* **Exercise instructions**
The records, repeated exactly and in full, are the expected answer.

* **Given records**
== == ==

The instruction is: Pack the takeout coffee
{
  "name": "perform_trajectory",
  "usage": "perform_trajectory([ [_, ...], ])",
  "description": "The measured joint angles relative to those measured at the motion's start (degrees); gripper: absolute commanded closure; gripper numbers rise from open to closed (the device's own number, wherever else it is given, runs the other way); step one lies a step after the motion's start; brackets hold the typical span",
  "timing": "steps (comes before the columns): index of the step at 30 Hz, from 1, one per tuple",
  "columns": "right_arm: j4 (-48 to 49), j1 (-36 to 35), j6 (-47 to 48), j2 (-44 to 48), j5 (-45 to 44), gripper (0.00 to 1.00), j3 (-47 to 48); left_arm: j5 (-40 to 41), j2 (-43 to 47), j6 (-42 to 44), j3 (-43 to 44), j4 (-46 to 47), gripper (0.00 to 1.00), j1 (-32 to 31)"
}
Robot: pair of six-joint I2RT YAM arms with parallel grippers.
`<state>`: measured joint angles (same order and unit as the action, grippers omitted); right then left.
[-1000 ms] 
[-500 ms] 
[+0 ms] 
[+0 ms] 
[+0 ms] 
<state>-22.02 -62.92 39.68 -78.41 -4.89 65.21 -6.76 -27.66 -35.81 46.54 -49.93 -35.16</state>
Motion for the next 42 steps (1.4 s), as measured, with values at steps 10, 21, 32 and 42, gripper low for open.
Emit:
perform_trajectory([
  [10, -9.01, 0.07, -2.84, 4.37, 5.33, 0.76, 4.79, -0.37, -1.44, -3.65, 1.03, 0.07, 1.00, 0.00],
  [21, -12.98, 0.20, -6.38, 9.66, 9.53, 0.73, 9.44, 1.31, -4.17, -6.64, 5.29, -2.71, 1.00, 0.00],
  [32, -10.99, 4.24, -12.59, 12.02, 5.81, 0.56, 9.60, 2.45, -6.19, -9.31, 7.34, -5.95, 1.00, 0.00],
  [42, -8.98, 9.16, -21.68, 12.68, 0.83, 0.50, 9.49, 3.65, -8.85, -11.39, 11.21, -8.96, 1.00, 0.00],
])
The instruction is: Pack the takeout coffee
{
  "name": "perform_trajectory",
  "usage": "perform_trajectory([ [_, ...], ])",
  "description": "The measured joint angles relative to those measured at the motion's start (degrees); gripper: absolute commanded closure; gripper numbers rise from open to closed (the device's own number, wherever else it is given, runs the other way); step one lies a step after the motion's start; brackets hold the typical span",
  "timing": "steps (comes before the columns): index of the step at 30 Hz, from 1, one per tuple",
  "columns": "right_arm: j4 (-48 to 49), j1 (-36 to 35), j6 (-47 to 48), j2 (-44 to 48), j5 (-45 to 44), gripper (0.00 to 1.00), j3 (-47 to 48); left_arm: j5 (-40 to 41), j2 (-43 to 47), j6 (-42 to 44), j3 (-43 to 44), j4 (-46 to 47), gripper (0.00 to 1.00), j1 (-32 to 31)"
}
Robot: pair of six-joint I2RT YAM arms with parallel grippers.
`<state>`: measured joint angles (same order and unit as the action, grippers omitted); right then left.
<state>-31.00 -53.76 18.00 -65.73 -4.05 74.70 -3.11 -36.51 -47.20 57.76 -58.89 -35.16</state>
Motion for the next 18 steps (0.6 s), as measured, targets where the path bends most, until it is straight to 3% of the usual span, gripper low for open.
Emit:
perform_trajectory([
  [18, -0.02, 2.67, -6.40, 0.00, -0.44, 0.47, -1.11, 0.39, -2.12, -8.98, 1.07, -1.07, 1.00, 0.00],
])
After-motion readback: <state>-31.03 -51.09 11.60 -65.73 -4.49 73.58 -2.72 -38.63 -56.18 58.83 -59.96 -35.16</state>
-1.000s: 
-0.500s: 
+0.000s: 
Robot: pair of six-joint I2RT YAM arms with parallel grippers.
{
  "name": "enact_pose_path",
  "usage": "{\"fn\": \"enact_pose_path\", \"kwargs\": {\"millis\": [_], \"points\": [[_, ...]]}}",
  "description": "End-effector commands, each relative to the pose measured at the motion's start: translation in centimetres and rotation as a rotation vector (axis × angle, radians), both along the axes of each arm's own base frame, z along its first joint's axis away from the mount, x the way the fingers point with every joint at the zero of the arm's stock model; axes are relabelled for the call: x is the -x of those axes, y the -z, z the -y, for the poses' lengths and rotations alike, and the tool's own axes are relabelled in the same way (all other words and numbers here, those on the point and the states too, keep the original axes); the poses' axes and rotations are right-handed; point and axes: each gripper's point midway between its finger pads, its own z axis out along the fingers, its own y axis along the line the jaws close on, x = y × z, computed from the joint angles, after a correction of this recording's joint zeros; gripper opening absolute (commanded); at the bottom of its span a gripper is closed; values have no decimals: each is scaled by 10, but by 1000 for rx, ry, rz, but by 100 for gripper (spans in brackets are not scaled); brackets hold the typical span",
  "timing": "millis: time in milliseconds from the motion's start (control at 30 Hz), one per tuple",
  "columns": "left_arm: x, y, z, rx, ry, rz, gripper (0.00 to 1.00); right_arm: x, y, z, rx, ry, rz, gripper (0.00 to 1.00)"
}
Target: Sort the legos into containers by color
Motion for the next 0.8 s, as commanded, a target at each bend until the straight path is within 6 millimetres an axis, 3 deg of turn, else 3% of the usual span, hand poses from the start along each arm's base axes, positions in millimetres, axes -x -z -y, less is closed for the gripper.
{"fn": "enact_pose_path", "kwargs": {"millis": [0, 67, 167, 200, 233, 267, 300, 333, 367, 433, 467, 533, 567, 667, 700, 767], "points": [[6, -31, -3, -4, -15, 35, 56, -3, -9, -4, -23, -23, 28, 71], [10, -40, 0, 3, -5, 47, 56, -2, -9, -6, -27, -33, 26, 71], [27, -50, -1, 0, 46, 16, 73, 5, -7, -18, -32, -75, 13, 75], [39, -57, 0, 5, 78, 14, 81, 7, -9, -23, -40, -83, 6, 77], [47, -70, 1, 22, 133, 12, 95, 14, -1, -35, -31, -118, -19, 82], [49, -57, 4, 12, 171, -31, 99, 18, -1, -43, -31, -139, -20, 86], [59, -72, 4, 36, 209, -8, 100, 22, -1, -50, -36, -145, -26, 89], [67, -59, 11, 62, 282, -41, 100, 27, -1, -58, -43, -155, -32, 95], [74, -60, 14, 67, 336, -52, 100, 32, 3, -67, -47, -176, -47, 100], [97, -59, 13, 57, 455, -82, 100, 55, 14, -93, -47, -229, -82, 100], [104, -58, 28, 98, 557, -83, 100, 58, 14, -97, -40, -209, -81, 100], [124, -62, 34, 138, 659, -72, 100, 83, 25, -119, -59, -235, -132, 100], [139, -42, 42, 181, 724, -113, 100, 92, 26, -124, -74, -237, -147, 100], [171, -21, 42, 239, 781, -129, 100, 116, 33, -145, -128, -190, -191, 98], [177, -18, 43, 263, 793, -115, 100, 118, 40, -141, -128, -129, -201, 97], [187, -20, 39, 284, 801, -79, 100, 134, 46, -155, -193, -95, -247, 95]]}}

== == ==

* **Response box**
The instruction is: Pack the takeout coffee
{
  "name": "perform_trajectory",
  "usage": "perform_trajectory([ [_, ...], ])",
  "description": "The measured joint angles relative to those measured at the motion's start (degrees); gripper: absolute commanded closure; gripper numbers rise from open to closed (the device's own number, wherever else it is given, runs the other way); step one lies a step after the motion's start; brackets hold the typical span",
  "timing": "steps (comes before the columns): index of the step at 30 Hz, from 1, one per tuple",
  "columns": "right_arm: j4 (-48 to 49), j1 (-36 to 35), j6 (-47 to 48), j2 (-44 to 48), j5 (-45 to 44), gripper (0.00 to 1.00), j3 (-47 to 48); left_arm: j5 (-40 to 41), j2 (-43 to 47), j6 (-42 to 44), j3 (-43 to 44), j4 (-46 to 47), gripper (0.00 to 1.00), j1 (-32 to 31)"
}
Robot: pair of six-joint I2RT YAM arms with parallel grippers.
`<state>`: measured joint angles (same order and unit as the action, grippers omitted); right then left.
[-1000 ms] 
[-500 ms] 
[+0 ms] 
[+0 ms] 
[+0 ms] 
<state>-22.02 -62.92 39.68 -78.41 -4.89 65.21 -6.76 -27.66 -35.81 46.54 -49.93 -35.16</state>
Motion for the next 42 steps (1.4 s), as measured, with values at steps 10, 21, 32 and 42, gripper low for open.
Emit:
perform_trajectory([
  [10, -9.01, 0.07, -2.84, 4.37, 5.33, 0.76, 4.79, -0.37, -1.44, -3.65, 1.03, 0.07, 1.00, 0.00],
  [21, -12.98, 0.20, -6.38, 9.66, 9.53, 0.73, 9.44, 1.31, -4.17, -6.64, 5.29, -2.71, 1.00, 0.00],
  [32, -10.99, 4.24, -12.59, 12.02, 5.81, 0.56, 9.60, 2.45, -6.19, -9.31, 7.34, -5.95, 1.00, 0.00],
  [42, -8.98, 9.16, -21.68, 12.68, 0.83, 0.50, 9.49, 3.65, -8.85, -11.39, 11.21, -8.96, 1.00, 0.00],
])
The instruction is: Pack the takeout coffee
{
  "name": "perform_trajectory",
  "usage": "perform_trajectory([ [_, ...], ])",
  "description": "The measured joint angles relative to those measured at the motion's start (degrees); gripper: absolute commanded closure; gripper numbers rise from open to closed (the device's own number, wherever else it is given, runs the other way); step one lies a step after the motion's start; brackets hold the typical span",
  "timing": "steps (comes before the columns): index of the step at 30 Hz, from 1, one per tuple",
  "columns": "right_arm: j4 (-48 to 49), j1 (-36 to 35), j6 (-47 to 48), j2 (-44 to 48), j5 (-45 to 44), gripper (0.00 to 1.00), j3 (-47 to 48); left_arm: j5 (-40 to 41), j2 (-43 to 47), j6 (-42 to 44), j3 (-43 to 44), j4 (-46 to 47), gripper (0.00 to 1.00), j1 (-32 to 31)"
}
Robot: pair of six-joint I2RT YAM arms with parallel grippers.
`<state>`: measured joint angles (same order and unit as the action, grippers omitted); right then left.
<state>-31.00 -53.76 18.00 -65.73 -4.05 74.70 -3.11 -36.51 -47.20 57.76 -58.89 -35.16</state>
Motion for the next 18 steps (0.6 s), as measured, targets where the path bends most, until it is straight to 3% of the usual span, gripper low for open.
Emit:
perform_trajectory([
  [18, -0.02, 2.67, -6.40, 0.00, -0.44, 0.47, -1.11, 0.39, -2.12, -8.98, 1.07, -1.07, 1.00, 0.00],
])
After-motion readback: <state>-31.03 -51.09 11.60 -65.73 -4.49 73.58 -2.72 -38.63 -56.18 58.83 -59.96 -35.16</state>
-1.000s: 
-0.500s: 
+0.000s: 
Robot: pair of six-joint I2RT YAM arms with parallel grippers.
{
  "name": "enact_pose_path",
  "usage": "{\"fn\": \"enact_pose_path\", \"kwargs\": {\"millis\": [_], \"points\": [[_, ...]]}}",
  "description": "End-effector commands, each relative to the pose measured at the motion's start: translation in centimetres and rotation as a rotation vector (axis × angle, radians), both along the axes of each arm's own base frame, z along its first joint's axis away from the mount, x the way the fingers point with every joint at the zero of the arm's stock model; axes are relabelled for the call: x is the -x of those axes, y the -z, z the -y, for the poses' lengths and rotations alike, and the tool's own axes are relabelled in the same way (all other words and numbers here, those on the point and the states too, keep the original axes); the poses' axes and rotations are right-handed; point and axes: each gripper's point midway between its finger pads, its own z axis out along the fingers, its own y axis along the line the jaws close on, x = y × z, computed from the joint angles, after a correction of this recording's joint zeros; gripper opening absolute (commanded); at the bottom of its span a gripper is closed; values have no decimals: each is scaled by 10, but by 1000 for rx, ry, rz, but by 100 for gripper (spans in brackets are not scaled); brackets hold the typical span",
  "timing": "millis: time in milliseconds from the motion's start (control at 30 Hz), one per tuple",
  "columns": "left_arm: x, y, z, rx, ry, rz, gripper (0.00 to 1.00); right_arm: x, y, z, rx, ry, rz, gripper (0.00 to 1.00)"
}
Target: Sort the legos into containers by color
Motion for the next 0.8 s, as commanded, a target at each bend until the straight path is within 6 millimetres an axis, 3 deg of turn, else 3% of the usual span, hand poses from the start along each arm's base axes, positions in millimetres, axes -x -z -y, less is closed for the gripper.
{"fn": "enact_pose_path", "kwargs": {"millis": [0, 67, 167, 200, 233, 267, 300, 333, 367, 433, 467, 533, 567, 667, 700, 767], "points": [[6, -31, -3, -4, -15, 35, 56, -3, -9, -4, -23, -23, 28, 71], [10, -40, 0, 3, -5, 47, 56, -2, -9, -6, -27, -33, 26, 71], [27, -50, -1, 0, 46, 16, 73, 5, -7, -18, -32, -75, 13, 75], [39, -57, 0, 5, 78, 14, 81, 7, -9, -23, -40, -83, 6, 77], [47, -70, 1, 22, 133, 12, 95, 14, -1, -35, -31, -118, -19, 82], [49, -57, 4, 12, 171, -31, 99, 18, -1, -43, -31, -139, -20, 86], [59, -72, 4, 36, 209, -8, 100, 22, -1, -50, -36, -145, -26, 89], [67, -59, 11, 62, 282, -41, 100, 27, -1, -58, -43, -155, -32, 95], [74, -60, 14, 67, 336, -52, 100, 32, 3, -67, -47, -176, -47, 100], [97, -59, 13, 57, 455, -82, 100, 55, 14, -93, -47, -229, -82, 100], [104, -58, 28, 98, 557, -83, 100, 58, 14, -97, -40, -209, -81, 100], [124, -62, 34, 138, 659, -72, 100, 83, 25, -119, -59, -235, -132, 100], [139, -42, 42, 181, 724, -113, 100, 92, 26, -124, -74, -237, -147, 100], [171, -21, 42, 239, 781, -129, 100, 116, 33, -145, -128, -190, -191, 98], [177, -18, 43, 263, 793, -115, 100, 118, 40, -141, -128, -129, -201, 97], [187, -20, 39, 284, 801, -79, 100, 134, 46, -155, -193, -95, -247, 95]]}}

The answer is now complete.